Надо же. Впитали душу. Но на самом деле так и есть. Ручка, о которой он говорил, изначально была самой обычной письменной принадлежностью в пластмассовом корпусе, но стала волшебной после того, как я трижды потеряла её навсегда и трижды она ко мне вернулась. С тех пор я берегла её как зеницу ока, заботливо заматывала скотчем и меняла стержни. В школу я её брала редко, только когда происходило что-нибудь важное или мне нужна была удача. Вчера (или позавчера?) я собиралась исправлять оценку по географии, удача была жизненно необходима. А теперь она совсем потерялась. Закономерно она, конечно, должна была вернуться, но в этом мире магия ручки просто не сможет перебить местную магию и её не хватит, чтобы разорвать связи в вещах и мыслях и заставить судьбу вернуть её мне.
– Чего молчишь? – неловко спросил он.
– Осознаю потерю. Это была не просто ручка.
– Это была как часть тебя. Я знаю, у меня такое было. Зато теперь ты знаешь, что она и правда волшебная.
– Была. Раньше. Она же не вернётся?
– Скорее всего, нет. А возвращалась раньше?
– Угу, – я тщательно старалась делать вид, что я просто зла на Джона, но потерять ручку было почти что лишиться друга.
– Значит, её украли.
– Не надо обвинять в своей криворукости всех, кроме себя.
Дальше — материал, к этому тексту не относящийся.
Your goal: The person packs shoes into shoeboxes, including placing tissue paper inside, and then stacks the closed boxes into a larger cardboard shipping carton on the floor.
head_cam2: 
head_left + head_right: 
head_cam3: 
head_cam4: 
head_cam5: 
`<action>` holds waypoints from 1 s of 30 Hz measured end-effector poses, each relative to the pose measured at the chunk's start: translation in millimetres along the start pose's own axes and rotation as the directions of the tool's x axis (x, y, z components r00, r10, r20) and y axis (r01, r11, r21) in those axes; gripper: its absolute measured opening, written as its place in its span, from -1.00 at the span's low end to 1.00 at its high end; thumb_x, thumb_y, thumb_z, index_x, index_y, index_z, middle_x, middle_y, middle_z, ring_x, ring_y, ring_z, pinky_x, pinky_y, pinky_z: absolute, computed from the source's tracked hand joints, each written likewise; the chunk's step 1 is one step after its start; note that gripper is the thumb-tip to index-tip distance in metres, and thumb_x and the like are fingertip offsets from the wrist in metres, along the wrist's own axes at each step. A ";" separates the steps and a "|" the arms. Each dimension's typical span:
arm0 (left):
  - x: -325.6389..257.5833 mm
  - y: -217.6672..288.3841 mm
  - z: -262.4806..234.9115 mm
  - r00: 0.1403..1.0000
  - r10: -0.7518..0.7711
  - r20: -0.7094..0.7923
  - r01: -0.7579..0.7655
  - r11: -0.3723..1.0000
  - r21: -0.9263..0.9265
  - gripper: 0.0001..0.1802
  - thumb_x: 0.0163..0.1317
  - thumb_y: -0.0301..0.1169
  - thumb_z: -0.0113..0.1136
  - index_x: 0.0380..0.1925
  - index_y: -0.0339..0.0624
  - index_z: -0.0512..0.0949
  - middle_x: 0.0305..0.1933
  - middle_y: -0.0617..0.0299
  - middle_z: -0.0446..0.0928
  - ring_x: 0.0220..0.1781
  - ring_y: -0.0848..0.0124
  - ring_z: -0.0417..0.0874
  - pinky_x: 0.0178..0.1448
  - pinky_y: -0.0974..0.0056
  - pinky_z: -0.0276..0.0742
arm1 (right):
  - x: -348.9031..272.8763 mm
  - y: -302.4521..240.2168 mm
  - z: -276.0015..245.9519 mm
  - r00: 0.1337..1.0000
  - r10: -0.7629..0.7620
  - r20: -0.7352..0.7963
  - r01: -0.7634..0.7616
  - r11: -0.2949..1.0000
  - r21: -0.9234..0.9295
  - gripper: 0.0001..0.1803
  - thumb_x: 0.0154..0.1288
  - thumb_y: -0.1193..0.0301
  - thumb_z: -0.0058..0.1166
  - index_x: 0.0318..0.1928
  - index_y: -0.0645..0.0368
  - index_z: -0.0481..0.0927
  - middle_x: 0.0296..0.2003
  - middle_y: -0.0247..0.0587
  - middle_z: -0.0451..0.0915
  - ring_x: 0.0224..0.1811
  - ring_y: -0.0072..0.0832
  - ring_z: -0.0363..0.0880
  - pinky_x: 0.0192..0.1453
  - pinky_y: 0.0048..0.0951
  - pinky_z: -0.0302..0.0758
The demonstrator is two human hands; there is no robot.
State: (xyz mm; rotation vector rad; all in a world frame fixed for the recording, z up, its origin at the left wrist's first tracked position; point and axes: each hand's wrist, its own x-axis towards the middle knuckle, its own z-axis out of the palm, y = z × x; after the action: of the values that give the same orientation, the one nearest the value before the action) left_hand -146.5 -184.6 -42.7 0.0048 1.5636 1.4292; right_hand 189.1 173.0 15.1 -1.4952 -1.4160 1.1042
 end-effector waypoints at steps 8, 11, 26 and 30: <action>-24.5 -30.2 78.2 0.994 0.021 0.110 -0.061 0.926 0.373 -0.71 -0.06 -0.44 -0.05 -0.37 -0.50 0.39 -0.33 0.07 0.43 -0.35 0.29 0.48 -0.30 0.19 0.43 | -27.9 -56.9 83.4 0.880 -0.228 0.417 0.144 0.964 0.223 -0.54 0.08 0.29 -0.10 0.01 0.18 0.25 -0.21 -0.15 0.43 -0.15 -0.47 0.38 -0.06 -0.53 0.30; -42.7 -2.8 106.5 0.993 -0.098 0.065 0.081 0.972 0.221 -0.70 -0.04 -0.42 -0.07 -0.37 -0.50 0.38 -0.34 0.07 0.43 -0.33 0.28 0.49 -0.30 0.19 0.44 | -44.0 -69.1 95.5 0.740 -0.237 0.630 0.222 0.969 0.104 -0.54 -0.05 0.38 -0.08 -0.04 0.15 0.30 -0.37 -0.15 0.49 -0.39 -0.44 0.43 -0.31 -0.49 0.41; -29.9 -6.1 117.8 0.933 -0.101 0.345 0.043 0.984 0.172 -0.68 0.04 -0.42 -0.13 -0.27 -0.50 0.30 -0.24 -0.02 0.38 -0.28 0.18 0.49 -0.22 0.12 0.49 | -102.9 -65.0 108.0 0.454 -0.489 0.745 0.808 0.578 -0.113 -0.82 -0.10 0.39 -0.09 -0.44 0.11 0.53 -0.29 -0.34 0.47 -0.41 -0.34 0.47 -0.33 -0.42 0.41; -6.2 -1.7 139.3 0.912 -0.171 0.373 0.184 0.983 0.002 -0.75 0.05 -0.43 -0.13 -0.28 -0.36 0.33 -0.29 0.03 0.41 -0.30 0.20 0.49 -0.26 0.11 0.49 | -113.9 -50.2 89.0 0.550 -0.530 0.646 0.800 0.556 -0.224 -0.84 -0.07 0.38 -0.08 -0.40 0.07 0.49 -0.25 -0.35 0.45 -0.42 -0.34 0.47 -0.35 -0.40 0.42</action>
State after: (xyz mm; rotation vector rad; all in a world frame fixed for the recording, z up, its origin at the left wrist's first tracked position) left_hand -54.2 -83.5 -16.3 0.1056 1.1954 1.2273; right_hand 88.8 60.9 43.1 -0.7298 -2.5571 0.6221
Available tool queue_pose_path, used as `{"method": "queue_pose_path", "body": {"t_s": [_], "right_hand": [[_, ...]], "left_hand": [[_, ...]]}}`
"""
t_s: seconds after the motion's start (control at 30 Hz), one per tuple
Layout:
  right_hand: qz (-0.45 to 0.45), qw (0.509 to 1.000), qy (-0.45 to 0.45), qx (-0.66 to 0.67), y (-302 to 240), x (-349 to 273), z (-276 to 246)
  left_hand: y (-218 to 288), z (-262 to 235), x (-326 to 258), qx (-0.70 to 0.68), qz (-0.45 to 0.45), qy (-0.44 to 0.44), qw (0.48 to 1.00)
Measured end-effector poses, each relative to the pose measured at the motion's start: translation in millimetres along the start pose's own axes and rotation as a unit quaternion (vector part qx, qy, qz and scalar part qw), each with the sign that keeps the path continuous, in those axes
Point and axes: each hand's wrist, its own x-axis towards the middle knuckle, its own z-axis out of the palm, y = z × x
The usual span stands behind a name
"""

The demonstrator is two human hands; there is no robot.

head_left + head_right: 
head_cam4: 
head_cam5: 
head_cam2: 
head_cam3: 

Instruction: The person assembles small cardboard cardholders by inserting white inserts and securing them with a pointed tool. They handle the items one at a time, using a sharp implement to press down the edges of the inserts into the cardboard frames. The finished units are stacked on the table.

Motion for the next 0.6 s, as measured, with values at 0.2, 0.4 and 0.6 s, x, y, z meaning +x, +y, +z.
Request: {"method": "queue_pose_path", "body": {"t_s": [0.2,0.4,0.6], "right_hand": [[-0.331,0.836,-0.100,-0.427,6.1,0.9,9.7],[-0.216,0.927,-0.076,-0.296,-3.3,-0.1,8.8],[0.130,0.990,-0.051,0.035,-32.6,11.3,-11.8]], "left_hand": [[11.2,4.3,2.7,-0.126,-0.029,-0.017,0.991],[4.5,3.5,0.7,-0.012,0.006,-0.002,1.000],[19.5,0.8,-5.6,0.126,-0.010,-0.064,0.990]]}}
– Не в это дело. Если она возвращалась раньше, значит, ей хватило бы сил не потеряться. Она держалась бы за тебя всеми средствами. Но чужой воле она противостоять не сможет.
Я постояла ещё немного молча, мысленно оплакивая ручку.
– Ладно, пойдём уже, мы и так опоздали.
– Без нас не начнут, не переживай, – он пытался шутить, но это не очень помогло. Было стыдно за эту детскую привязанность к вещам, но ничего поделать с этим я не могла.